I am just old enough to remember the aggressive chastisement and threatening tone of pre-conciliar fire and brimstone sermons (at least in the Archdiocese of Boston). I wonder what would happen if my pastor were to suddenly adopt that old mode and vehemently instruct the congregation that it is utterly unacceptable to turn their backs on the tabernacle and conduct secular conversations at full volume immediately after Mass? And that people who behave that way are not welcome?
if the "holy rendezvous"
if the "holy rendezvous" means my contemplative meeting with Jesus there at Eucharist, then I agree. however, if it means that I must just grit my teeth and bear it gratefully when Mass is said fast to get people out of the parking lot quickly before the next Mass, or if the homilist talks to adults as tho we were still children, then I truly am a "dissatisfied customer" and keep hoping for better experiences in future. more and more I go to just find Jesus and tune out the rest.
Although I am reading for
Although I am reading for this purpose the newly published meditation on the Spiritual Exercises of Saint Ignatius Loyola by the Reverend Father Anthony de Mello entitled Seek God Everywhere, I can heartily recommend as lectio divina this Lenten Season the several books from Karen Armstrong inclduing her studies of Islam and her History of God.
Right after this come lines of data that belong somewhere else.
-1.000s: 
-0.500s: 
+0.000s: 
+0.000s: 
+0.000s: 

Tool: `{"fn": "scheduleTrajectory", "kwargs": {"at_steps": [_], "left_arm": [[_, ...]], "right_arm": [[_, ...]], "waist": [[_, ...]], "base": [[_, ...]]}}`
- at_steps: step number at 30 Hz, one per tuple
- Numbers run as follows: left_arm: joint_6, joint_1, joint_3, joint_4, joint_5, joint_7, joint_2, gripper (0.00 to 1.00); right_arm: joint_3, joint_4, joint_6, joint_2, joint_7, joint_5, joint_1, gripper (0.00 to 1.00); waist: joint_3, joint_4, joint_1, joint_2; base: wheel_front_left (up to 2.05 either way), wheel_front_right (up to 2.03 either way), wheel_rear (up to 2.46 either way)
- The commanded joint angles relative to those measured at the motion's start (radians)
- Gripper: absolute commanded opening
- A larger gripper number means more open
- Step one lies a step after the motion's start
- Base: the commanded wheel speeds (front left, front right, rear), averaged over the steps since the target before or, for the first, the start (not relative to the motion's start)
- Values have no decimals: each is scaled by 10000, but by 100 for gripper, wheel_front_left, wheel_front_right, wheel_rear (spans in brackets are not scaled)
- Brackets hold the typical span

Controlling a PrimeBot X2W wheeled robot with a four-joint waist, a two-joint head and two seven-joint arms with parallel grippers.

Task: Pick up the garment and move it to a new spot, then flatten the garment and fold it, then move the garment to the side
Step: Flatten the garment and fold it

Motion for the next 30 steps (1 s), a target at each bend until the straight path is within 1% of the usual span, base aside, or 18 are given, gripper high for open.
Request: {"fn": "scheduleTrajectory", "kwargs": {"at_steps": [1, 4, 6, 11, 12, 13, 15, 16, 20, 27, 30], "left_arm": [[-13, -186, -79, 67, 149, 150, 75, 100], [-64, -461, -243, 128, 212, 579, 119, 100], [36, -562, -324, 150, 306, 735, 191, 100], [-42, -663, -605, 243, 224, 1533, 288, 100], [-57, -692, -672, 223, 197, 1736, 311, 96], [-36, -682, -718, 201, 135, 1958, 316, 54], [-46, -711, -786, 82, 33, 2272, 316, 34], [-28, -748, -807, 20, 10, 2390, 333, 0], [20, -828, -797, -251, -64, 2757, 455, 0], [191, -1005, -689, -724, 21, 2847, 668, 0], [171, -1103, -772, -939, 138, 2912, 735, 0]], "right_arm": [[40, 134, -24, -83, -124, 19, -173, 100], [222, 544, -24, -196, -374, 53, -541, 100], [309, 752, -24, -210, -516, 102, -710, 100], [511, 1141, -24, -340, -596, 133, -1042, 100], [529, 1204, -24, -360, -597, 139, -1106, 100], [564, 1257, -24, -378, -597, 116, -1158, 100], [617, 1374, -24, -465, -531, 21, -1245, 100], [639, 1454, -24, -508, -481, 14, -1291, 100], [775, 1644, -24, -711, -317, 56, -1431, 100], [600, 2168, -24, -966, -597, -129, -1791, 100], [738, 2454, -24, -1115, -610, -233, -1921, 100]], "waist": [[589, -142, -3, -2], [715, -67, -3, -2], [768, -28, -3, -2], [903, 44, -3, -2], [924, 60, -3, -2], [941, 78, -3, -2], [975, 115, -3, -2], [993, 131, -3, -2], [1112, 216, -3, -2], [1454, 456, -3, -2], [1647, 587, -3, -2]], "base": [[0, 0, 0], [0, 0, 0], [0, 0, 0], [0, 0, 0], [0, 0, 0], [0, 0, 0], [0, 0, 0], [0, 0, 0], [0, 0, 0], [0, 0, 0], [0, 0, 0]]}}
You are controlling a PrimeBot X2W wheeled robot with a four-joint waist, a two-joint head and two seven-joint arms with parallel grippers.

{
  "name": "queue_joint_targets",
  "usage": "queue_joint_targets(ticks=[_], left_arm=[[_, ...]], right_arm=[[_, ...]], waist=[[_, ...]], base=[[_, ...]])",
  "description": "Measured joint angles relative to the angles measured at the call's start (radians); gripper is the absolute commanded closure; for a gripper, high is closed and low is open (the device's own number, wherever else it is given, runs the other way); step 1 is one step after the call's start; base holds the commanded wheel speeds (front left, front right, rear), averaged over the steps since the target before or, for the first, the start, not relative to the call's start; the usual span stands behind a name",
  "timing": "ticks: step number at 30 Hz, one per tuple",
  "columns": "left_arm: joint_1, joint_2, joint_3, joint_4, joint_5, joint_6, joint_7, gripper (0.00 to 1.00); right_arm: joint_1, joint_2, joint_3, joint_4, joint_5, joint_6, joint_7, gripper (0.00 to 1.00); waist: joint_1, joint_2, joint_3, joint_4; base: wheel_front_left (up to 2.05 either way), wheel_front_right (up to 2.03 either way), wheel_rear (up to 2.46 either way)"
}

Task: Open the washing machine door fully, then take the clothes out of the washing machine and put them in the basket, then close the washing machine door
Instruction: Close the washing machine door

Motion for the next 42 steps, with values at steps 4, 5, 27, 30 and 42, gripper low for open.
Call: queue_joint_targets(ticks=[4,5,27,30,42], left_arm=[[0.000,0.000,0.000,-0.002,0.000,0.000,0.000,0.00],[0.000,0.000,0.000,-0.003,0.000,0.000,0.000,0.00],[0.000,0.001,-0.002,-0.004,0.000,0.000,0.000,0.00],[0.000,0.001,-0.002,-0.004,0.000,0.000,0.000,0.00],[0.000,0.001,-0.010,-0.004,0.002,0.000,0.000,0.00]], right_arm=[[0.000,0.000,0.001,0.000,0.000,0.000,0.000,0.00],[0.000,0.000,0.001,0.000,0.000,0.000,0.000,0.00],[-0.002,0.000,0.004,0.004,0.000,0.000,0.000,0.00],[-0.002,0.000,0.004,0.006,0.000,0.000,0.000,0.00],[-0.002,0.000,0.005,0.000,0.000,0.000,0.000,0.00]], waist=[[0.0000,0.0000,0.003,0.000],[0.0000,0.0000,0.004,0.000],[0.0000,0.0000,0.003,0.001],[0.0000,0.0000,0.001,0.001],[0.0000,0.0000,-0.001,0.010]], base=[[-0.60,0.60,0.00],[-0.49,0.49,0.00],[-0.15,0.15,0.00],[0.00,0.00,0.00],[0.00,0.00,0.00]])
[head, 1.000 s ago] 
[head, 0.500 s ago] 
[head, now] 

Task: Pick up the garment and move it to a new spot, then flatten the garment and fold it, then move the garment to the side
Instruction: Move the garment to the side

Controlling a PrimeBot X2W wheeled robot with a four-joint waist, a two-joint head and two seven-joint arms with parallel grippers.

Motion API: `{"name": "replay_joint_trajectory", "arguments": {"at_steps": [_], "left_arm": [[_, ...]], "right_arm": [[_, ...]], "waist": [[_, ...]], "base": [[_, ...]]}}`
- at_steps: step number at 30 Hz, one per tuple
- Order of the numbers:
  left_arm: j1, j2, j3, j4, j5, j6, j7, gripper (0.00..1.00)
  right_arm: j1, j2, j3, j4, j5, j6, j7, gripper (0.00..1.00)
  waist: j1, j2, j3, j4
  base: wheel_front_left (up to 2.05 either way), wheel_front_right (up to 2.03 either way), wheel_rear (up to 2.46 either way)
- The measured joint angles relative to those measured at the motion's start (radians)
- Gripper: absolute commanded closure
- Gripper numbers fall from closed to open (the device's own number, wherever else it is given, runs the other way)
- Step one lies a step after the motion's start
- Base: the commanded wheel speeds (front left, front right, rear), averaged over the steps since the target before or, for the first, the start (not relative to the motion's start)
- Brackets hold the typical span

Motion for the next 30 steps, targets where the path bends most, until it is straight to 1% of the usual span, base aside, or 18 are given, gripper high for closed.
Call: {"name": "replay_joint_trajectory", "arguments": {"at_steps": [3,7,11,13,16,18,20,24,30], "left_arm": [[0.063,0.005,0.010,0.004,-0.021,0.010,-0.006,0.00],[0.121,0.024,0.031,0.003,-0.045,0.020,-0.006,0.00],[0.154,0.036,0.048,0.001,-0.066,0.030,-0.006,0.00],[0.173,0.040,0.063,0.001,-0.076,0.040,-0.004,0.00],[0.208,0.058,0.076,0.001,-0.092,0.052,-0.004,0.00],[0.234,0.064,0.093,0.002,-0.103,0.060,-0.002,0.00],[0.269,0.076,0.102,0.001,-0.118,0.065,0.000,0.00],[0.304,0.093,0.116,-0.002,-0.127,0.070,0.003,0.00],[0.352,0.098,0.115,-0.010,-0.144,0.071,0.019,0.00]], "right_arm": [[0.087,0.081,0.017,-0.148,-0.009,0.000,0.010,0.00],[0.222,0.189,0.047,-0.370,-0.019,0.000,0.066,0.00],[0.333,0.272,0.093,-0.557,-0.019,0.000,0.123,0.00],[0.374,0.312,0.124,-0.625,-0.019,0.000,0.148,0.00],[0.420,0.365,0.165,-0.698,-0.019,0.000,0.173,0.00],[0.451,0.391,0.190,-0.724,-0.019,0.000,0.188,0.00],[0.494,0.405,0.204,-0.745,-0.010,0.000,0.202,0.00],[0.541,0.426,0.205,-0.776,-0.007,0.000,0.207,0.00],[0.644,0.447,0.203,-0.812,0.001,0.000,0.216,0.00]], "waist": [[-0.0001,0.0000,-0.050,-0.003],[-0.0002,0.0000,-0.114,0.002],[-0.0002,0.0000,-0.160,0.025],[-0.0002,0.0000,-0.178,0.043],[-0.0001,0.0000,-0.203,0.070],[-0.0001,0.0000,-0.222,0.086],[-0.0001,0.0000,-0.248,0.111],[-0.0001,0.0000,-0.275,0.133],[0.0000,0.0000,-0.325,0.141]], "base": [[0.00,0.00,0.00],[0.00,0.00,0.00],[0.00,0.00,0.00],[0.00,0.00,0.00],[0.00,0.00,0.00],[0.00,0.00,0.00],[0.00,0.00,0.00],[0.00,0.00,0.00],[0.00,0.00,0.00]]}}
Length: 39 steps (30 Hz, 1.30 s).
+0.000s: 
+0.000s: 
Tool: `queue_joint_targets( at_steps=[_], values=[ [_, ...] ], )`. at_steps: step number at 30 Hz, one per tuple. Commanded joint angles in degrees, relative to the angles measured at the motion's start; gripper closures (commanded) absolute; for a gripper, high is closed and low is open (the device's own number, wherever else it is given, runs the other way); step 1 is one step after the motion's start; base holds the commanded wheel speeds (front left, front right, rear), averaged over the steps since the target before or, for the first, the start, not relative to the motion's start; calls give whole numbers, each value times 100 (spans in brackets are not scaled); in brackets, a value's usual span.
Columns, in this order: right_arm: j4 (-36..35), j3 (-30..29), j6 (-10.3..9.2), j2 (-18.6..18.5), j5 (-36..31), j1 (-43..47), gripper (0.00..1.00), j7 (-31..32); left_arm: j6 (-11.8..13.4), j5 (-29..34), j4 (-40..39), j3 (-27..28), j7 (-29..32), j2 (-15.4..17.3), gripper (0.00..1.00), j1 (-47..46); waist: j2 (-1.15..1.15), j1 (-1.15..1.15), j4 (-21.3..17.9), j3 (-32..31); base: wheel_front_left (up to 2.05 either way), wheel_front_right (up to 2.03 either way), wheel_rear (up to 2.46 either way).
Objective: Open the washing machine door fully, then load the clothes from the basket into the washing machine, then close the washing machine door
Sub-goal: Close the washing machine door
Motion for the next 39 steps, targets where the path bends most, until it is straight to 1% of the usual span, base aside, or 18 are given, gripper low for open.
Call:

Or join me, and help me please, in the reading of the new book from Father De Mello, an edition of lectures given in 1975 published for the first time, a great gift from our Jesuit community.
Fr. Hays is right on once
Fr. Hays is right on once again with this reflection. To so many people, "going to church" is seen as an opportunity to "get something" rather than to "give something" to God and one another. I find the same to be true with Catholic schools, which I have served for decades. People expect academic perfection for their tuition dollars, and surveys show that "instilling the faith" is not a major reason why most people send their kids to Catholic schools. But when I was a kid, that was *the* reason my parents sent me to a Catholic school. As with the Taco Bell analogy, if the local public school has a "better" academic product, then people don't see the Catholic school as worth the money, totally losing sight of the catechetical perspective.